PROMPT
What you return should be exactly the lines from the one containing "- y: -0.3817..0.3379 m" down to the final line of the listing, with nothing else.

DATA

BEGIN

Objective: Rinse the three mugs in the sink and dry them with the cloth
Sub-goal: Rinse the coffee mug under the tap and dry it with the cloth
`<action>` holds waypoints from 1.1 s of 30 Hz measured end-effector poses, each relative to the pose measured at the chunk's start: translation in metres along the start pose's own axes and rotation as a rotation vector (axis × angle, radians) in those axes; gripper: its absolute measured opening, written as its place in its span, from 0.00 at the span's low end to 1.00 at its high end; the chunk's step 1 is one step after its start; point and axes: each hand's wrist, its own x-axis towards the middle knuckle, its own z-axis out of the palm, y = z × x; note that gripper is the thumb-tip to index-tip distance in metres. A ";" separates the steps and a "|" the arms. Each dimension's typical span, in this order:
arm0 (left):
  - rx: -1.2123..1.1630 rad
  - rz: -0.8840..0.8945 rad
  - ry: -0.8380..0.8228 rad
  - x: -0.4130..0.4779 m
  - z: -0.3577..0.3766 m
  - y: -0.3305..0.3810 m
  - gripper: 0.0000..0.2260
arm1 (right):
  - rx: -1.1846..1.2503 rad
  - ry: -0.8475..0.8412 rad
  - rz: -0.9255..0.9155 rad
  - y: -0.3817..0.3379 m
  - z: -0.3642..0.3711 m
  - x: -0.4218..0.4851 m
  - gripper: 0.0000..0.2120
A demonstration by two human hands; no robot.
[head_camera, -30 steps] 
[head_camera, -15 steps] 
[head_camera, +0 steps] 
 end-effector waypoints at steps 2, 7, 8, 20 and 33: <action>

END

ANSWER SPACE
  - y: -0.3817..0.3379 m
  - z: -0.3642..0.3711 m
  - x: -0.4218..0.4851 m
  - gripper: 0.0000..0.2120
A demonstration by two human hands; no robot.
[head_camera, -30 steps] 
[head_camera, -15 steps] 
[head_camera, +0 steps] 
 end-effector waypoints at steps 2, 7, 8, 20 and 33: <action>

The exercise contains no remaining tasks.